You may ship business to business (B2B) and direct to consumer (DTC). If you integrate these different shopping methods (an omnichannel strategy) you can realize benefits from having one 3PL and a single distribution point.  Here are some benefits you may consider: 

Maximized Labor Efficiency

  • A single 3PL with integrated B2B and DTC fulfillment can optimize labor allocation.
  • As order volumes shift between retail (B2B) and e-commerce (DTC), the 3PL can flexibly adapt resources to handle peak demands in one channel without underutilizing capacity in the other.
  • This ensures the workforce is used efficiently, reducing operational costs and improving productivity.
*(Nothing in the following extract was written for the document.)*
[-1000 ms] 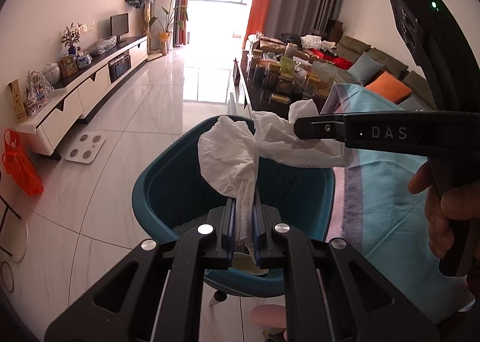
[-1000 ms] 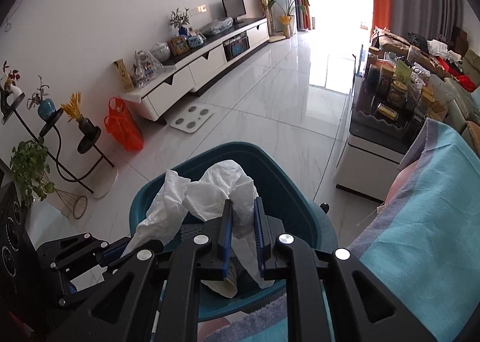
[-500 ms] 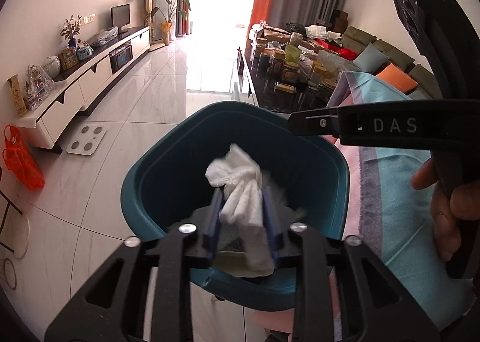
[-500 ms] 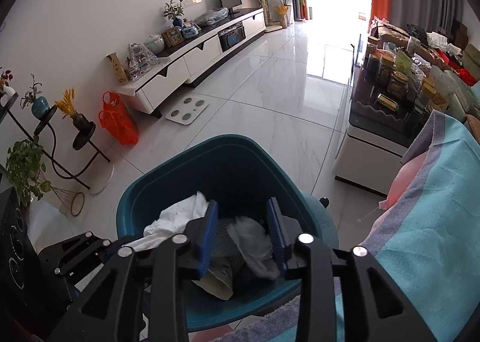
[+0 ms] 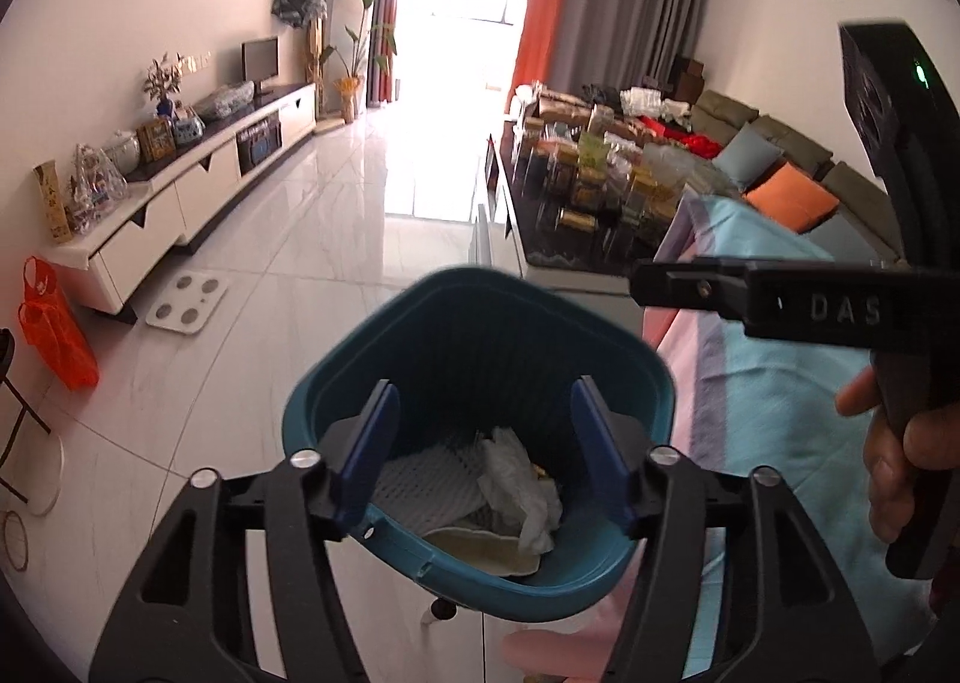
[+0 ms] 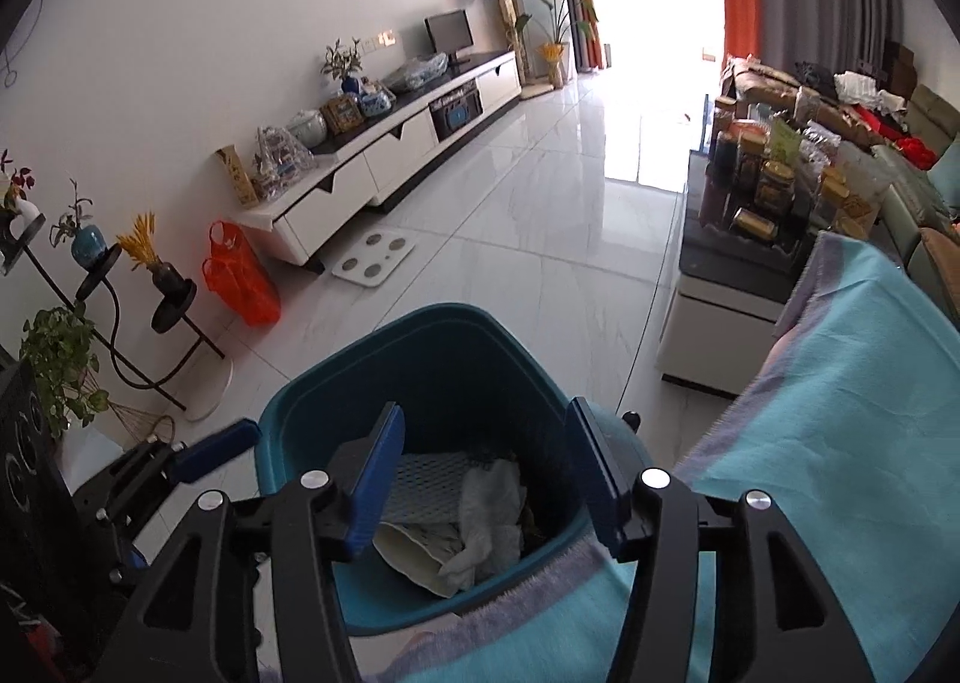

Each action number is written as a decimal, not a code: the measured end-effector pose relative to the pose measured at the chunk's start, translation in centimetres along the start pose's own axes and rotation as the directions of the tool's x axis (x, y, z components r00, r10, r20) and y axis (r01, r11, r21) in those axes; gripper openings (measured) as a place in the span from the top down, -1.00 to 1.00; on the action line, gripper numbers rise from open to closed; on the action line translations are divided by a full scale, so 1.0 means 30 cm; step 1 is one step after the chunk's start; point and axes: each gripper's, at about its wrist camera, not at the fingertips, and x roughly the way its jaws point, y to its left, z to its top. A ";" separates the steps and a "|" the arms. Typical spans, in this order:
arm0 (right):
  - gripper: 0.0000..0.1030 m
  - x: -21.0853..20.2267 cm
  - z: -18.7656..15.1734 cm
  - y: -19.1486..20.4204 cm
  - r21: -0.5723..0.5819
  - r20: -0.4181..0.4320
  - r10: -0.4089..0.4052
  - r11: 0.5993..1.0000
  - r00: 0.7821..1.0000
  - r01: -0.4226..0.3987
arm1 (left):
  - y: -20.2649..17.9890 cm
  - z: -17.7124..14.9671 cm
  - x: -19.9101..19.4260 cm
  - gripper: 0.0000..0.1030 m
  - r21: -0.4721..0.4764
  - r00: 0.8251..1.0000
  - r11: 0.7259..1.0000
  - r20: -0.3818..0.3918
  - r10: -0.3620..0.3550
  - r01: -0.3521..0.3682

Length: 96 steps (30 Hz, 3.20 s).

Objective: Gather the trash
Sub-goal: 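Move both tools back over the table trash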

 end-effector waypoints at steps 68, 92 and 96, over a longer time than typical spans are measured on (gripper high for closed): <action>-0.87 -1.150 -0.968 -0.313 0.494 0.343 -0.726 0.679 0.596 0.543 | -0.891 -0.157 -0.634 -0.89 0.414 0.831 0.786 0.111 -0.545 0.460; -0.51 -1.027 -0.927 -0.806 0.496 0.062 -0.745 0.601 0.665 0.627 | -1.211 -0.087 -0.262 -0.89 0.435 0.830 0.733 -0.064 -0.555 0.523; -0.28 -0.994 -0.926 -0.851 0.493 0.035 -0.724 0.612 0.689 0.618 | -1.256 -0.075 -0.185 -0.89 0.419 0.830 0.734 -0.097 -0.549 0.534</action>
Improved Inventory Management

  • By managing all inventory within one operation and distribution point, you’ll benefit from:
    • Improved inventory accuracy: Centralized inventory visibility reduces errors, ensuring you can meet customer expectations.
    • Increased fill rate percentages: Orders can be fulfilled faster and more reliably due to better oversight of stock levels.
    • Reduced backorders: With a single inventory pool, stock is less likely to be overcommitted to one channel at the expense of another.

Operational Efficiencies

  • Omnichannel strategies allow you to streamline processes like receiving, storage, and shipping.
  • A single distribution point eliminates redundancies and simplifies logistics, making it easier to manage supply chain operations.

Cost Savings

  • Transportation: A single distribution point reduces transportation complexity and costs by consolidating shipments.
  • Storage: Managing all inventory in one warehouse or campus avoids duplicating storage requirements.
  • Technology: Using one 3PL system for both channels can save on software and system integration expenses.

Flexibility to Handle Demand Fluctuations

  • Peak seasons in DTC (e.g., holidays) or spikes in B2B orders can be managed seamlessly by reallocating labor and resources within the same operation. This flexibility minimizes disruptions and ensures consistent service levels.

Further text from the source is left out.